WHAT IS REQUIRED = The response should consist of the records that follow, printed exactly.

▶

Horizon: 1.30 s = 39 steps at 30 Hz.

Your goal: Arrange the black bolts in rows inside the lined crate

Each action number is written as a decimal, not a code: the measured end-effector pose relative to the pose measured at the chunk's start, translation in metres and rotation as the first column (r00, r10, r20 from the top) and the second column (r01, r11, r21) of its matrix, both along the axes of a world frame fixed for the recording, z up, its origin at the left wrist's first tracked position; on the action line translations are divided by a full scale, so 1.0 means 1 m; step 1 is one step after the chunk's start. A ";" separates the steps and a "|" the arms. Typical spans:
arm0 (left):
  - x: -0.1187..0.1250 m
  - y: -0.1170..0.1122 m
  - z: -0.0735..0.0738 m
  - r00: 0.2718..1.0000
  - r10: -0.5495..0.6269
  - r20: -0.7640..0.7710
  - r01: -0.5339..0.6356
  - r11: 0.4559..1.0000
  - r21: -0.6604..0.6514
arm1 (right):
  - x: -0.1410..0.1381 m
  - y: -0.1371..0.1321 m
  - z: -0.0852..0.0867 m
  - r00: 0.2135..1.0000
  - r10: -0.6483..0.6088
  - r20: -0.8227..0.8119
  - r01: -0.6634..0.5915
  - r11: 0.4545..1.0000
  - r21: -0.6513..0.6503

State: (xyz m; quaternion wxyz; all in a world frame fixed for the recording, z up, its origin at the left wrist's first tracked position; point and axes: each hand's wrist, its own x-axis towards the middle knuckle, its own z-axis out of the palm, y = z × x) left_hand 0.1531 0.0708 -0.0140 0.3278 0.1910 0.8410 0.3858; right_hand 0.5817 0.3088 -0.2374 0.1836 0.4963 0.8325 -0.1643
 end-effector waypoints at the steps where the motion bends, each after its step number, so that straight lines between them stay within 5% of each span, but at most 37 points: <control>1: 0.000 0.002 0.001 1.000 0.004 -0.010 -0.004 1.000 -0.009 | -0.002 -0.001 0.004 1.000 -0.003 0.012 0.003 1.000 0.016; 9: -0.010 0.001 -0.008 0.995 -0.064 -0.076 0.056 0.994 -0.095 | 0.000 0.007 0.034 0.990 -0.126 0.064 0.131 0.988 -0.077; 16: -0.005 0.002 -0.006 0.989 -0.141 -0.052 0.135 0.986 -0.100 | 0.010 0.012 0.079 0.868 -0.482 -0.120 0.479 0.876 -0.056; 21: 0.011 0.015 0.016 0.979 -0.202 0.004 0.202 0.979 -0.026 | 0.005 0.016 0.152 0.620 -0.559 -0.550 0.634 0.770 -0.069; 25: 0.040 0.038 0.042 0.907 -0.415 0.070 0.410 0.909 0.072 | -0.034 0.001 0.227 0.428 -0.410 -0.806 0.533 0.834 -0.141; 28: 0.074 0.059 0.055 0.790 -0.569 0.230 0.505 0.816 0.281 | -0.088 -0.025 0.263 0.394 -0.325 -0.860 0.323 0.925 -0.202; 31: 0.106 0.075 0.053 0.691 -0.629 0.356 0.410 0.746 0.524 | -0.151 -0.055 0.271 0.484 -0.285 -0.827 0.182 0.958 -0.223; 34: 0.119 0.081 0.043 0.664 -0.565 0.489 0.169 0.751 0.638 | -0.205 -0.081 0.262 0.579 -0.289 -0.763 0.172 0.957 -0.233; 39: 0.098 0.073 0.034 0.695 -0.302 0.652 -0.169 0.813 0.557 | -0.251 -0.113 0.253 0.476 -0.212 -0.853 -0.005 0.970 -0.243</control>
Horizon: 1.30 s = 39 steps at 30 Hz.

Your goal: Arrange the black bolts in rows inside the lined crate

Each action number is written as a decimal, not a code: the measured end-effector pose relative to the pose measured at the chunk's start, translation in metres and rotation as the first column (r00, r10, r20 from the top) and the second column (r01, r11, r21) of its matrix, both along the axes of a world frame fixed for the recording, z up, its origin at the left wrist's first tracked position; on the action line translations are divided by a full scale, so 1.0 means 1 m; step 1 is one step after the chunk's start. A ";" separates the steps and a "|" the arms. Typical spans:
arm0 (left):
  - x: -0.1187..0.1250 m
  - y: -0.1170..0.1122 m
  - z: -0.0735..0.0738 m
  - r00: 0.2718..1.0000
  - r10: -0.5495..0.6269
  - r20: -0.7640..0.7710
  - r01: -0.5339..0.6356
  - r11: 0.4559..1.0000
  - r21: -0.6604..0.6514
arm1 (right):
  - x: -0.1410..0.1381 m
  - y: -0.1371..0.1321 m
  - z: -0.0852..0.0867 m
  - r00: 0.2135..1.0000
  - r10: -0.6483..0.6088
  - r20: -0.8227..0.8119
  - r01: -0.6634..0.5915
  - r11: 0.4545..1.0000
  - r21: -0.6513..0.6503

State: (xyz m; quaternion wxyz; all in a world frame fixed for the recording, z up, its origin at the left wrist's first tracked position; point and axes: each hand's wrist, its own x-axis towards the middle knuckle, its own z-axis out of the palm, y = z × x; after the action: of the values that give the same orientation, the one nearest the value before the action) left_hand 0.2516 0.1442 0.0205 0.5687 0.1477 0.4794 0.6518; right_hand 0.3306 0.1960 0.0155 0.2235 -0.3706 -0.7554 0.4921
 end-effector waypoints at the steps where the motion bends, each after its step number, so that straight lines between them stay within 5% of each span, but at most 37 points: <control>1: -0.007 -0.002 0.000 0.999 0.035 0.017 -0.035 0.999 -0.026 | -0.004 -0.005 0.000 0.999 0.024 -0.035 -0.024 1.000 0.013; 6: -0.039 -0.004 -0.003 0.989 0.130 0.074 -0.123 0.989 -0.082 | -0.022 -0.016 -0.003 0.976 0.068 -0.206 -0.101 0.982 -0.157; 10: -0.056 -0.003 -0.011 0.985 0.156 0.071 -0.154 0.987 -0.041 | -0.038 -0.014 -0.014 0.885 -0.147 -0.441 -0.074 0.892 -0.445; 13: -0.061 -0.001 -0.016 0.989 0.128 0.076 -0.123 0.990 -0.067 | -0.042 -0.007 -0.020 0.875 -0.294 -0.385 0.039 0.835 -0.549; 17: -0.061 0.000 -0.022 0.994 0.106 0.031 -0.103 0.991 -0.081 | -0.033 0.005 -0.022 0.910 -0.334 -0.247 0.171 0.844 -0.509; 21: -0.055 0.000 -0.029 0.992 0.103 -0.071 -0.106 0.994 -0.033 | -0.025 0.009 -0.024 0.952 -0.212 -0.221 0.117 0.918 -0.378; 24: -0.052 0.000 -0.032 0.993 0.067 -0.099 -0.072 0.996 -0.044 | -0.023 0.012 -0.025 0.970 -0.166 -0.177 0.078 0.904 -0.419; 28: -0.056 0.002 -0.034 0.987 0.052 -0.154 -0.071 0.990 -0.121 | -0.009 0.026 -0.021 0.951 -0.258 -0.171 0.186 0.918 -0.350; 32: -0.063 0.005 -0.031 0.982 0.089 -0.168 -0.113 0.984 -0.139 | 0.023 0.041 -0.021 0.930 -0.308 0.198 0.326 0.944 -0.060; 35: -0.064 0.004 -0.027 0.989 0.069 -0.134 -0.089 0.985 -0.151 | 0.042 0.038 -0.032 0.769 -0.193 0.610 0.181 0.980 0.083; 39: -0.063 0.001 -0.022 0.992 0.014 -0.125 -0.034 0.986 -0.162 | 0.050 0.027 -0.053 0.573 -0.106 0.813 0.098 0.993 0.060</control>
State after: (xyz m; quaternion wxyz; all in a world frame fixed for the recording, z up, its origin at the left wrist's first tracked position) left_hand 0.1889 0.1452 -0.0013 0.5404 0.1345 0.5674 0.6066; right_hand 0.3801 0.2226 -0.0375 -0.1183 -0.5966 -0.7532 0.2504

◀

WORKED SOLUTION =
Horizon: 1.30 s = 39 steps at 30 Hz.

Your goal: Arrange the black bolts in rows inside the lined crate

Each action number is written as a decimal, not a code: the measured end-effector pose relative to the pose measured at the chunk's start, translation in metres and rotation as the first column (r00, r10, r20 from the top) and the second column (r01, r11, r21) of its matrix, both along the axes of a world frame fixed for the recording, z up, its origin at the left wrist's first tracked position; on the action line translations are divided by a full scale, so 1.0 means 1 m; step 1 is one step after the chunk's start. A ";" separates the steps and a "|" the arms. Typical spans:
arm0 (left):
  - x: -0.1187..0.1250 m
  - y: -0.1170..0.1122 m
  - z: -0.0735..0.0738 m
  - r00: 0.2718..1.0000
  - r10: -0.5495..0.6269
  - r20: -0.7640..0.7710
  - r01: -0.5339..0.6356
  - r11: 0.4559..1.0000
  - r21: -0.6604..0.6514
arm1 (right):
  - x: -0.1410..0.1381 m
  - y: -0.1371..0.1321 m
  - z: -0.0852..0.0867 m
  - r00: 0.2135..1.0000
  - r10: -0.6483..0.6088
  - r20: -0.8227..0.8119
  - r01: -0.6634..0.5915
  - r11: 0.4545..1.0000
  - r21: -0.6513..0.6503

State: (xyz m; quaternion wxyz; all in a world frame fixed for the recording, z up, its origin at the left wrist's first tracked position; point and axes: each hand's wrist, its own x-axis towards the middle knuckle, its own z-axis out of the palm, y = z × x) left_hand 0.1531 0.0708 -0.0140 0.3278 0.1910 0.8410 0.3858; right_hand 0.5817 0.3088 -0.2374 0.1836 0.4963 0.8325 -0.1643
 end-effector waypoints at the steps where the motion bends, each after its step number, so that straight lines between them stay within 5% of each span, but at most 37 points: <control>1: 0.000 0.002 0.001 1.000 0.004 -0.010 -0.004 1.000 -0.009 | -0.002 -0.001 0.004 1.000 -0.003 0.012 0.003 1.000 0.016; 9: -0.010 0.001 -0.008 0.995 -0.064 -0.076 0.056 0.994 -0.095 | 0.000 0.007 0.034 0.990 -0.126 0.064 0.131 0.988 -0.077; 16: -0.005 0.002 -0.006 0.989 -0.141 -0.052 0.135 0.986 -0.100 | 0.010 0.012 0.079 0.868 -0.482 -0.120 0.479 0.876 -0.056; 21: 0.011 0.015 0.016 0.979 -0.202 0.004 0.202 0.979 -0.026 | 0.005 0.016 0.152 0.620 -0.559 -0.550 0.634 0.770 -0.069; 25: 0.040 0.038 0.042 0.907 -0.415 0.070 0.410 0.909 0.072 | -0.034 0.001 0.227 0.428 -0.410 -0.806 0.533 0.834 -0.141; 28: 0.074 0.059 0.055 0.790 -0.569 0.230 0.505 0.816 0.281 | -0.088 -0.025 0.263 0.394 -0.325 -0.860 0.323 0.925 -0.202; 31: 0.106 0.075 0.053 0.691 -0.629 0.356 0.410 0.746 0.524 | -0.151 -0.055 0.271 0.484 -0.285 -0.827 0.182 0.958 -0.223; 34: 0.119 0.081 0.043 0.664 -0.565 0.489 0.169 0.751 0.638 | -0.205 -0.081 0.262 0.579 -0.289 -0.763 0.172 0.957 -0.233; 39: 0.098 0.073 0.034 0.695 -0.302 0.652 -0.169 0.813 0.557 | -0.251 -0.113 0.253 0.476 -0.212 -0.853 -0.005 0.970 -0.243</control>
Horizon: 1.30 s = 39 steps at 30 Hz.

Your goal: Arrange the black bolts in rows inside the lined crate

Each action number is written as a decimal, not a code: the measured end-effector pose relative to the pose measured at the chunk's start, translation in metres and rotation as the first column (r00, r10, r20 from the top) and the second column (r01, r11, r21) of its matrix, both along the axes of a world frame fixed for the recording, z up, its origin at the left wrist's first tracked position; on the action line translations are divided by a full scale, so 1.0 means 1 m; step 1 is one step after the chunk's start. A ";" separates the steps and a "|" the arms. Typical spans:
arm0 (left):
  - x: -0.1187..0.1250 m
  - y: -0.1170..0.1122 m
  - z: -0.0735..0.0738 m
  - r00: 0.2718..1.0000
  - r10: -0.5495..0.6269
  - r20: -0.7640..0.7710
  - r01: -0.5339..0.6356
  - r11: 0.4559..1.0000
  - r21: -0.6604..0.6514
arm1 (right):
  - x: -0.1410..0.1381 m
  - y: -0.1371..0.1321 m
  - z: -0.0852..0.0867 m
  - r00: 0.2135..1.0000
  - r10: -0.6483..0.6088
  - r20: -0.8227..0.8119
  - r01: -0.6634..0.5915
  - r11: 0.4545..1.0000
  - r21: -0.6513..0.6503

State: (xyz m; quaternion wxyz; all in a world frame fixed for the recording, z up, its origin at the left wrist's first tracked position; point and axes: each hand's wrist, its own x-axis towards the middle knuckle, its own z-axis out of the palm, y = z × x; after the action: of the values that give the same orientation, the one nearest the value before the action) left_hand 0.2516 0.1442 0.0205 0.5687 0.1477 0.4794 0.6518; right_hand 0.3306 0.1960 0.0155 0.2235 -0.3706 -0.7554 0.4921
 end-effector waypoints at the steps where the motion bends, each after its step number, so that straight lines between them stay within 5% of each span, but at most 37 points: <control>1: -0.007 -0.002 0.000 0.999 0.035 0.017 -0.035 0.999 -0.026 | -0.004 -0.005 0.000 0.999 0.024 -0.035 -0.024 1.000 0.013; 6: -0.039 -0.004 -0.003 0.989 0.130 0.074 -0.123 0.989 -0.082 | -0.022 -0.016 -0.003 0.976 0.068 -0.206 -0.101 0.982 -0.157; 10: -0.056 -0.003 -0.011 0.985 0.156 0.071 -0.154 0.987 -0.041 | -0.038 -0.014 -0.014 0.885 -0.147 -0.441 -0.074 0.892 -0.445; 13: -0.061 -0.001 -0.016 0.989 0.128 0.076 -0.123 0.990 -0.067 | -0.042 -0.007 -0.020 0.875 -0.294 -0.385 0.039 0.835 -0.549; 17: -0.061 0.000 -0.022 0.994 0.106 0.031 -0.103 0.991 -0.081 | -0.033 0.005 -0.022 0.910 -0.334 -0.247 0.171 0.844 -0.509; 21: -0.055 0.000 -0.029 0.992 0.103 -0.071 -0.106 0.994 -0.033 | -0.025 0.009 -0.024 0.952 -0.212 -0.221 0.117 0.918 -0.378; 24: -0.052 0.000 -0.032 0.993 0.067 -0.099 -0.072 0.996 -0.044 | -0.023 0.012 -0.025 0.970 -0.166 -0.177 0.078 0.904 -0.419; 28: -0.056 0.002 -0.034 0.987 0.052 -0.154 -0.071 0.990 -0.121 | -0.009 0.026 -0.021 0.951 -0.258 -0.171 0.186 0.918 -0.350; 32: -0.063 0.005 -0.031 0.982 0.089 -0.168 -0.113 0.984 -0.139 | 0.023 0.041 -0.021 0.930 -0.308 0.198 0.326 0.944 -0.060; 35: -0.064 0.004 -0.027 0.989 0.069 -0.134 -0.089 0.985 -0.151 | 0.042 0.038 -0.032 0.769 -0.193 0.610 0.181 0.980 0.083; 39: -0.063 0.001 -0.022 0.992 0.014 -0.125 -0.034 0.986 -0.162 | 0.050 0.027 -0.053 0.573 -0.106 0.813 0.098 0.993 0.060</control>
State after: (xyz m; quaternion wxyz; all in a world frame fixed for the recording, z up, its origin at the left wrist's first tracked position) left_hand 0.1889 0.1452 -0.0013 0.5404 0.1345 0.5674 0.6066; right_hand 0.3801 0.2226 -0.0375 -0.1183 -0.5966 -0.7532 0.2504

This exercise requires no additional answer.